- Born: August 8, 1871 Quincy, Illinois, US
- Died: March 24, 1918 (aged 46) Brooklyn Naval Hospital, New York, U.S.
- Allegiance: United States
- Branch: United States Navy
- Rank: Chief Watertender
- Unit: USS Decatur (DD-5)
- Conflicts: World War I
- Awards: Medal of Honor

= Eugene P. Smith =

United States Navy Medal of Honor recipient (1871–1918)

Eugene Patrick Smith (August 8, 1871 – March 24, 1918) was a United States Navy sailor and a recipient of the United States military's highest decoration, the Medal of Honor.

==Biography==
Smith was born in Quincy, Illinois on August 8, 1871. He joined the Navy from California and by September 9, 1915, was serving as a Chief Watertender on the . On that day, the Decatur suffered an explosion of unknown cause and four compartments, including the ship's magazine, were engulfed in flames. Despite heavy fumes of undetermined origin and the risk of further explosions, Smith and other sailors entered the compartments and rescued three gunner's mates. Smith was one of the first to enter the compartment in which the three men were trapped, and he returned "between five and eight times" while trying to locate them through the thick smoke. Finding one man, named Elkins, in the farthest corner of the chamber, Smith was partially overcome by the fumes and forced to retreat. After regaining his breath, he re-entered the compartment and saved Elkins. The commanding officer of the Decatur later stated that, of the crewmen, Smith "did most of all to save his shipmates." For these actions, he was awarded the Medal of Honor five months later, on February 8, 1916.

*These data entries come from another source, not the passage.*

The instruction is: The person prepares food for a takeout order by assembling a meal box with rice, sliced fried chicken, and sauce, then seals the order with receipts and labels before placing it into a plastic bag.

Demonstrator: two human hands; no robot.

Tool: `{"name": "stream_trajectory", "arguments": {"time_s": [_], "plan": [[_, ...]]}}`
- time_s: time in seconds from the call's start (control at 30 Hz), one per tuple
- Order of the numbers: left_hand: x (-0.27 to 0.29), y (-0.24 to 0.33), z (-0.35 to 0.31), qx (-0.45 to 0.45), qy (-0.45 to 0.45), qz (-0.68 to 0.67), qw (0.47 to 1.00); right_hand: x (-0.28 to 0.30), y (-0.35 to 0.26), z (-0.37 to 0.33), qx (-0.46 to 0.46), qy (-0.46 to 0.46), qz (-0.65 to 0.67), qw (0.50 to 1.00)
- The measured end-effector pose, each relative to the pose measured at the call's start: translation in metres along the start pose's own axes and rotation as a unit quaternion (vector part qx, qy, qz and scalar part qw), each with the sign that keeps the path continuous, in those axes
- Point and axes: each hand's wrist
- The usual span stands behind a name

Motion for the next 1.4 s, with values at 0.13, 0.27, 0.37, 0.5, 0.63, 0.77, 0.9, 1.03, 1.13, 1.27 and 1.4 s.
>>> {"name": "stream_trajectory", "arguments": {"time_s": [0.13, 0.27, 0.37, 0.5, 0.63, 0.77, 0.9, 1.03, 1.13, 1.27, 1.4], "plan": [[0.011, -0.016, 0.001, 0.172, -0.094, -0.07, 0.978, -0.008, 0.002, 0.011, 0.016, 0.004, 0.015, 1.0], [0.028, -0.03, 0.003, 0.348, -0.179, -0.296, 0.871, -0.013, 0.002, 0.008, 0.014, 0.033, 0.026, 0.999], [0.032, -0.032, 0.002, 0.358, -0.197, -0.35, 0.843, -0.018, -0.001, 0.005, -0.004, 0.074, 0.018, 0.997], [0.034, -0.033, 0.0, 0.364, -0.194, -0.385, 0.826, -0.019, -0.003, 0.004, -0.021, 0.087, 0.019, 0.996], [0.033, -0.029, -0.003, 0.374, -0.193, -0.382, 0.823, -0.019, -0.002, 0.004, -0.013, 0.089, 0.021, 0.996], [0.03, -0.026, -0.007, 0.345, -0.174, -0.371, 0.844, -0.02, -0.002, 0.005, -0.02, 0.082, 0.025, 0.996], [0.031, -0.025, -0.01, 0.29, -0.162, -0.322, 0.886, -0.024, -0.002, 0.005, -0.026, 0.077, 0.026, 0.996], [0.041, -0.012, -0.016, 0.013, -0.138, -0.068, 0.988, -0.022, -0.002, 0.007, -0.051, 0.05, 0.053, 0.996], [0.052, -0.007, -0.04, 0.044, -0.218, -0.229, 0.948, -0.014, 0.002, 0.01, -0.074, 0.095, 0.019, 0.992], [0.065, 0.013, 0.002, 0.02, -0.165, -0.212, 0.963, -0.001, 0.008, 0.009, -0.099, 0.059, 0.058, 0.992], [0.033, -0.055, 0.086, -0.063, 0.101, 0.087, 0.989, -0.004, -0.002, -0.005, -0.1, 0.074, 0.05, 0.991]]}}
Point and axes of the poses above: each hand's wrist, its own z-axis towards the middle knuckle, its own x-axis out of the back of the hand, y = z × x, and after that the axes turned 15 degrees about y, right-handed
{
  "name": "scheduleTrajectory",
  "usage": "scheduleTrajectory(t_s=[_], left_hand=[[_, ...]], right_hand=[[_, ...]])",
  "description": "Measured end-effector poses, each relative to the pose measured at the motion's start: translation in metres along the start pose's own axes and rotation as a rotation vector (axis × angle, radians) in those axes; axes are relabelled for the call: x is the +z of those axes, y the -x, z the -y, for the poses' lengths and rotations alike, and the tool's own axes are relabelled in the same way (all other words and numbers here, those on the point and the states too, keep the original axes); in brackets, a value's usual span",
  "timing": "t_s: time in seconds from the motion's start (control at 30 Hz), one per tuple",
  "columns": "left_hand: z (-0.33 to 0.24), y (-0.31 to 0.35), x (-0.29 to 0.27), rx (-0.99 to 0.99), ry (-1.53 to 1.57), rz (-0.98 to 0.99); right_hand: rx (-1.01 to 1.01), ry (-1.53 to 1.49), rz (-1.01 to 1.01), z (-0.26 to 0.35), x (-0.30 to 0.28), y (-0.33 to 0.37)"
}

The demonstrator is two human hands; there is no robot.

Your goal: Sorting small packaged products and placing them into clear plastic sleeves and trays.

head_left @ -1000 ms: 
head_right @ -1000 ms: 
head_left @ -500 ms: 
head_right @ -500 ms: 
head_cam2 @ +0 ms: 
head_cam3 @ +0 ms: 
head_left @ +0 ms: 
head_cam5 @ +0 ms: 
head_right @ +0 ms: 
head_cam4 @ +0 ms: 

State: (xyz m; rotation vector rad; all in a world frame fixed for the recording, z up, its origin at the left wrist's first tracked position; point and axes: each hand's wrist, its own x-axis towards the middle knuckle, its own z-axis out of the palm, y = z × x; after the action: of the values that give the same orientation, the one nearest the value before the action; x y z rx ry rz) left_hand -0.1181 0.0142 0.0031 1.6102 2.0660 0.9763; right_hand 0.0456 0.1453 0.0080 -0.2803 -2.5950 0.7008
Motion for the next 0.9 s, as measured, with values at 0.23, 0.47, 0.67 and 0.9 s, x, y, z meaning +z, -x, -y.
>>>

Smith reenlisted in the navy at San Francisco on February 15, 1916 and continued to serve during World War I. He died at the Brooklyn Naval Hospital on March 24, 1918 from lobar pneumonia, possibly related to the Spanish flu epidemic. Smith was interred at Cypress Hills National Cemetery.

==Medal of Honor citation==
Smith's official Medal of Honor citation reads:
Attached to U.S.S. Decatur; for several times entering compartments on board of Decatur immediately following an explosion on board that vessel, 9 September 1915, and locating and rescuing injured shipmates.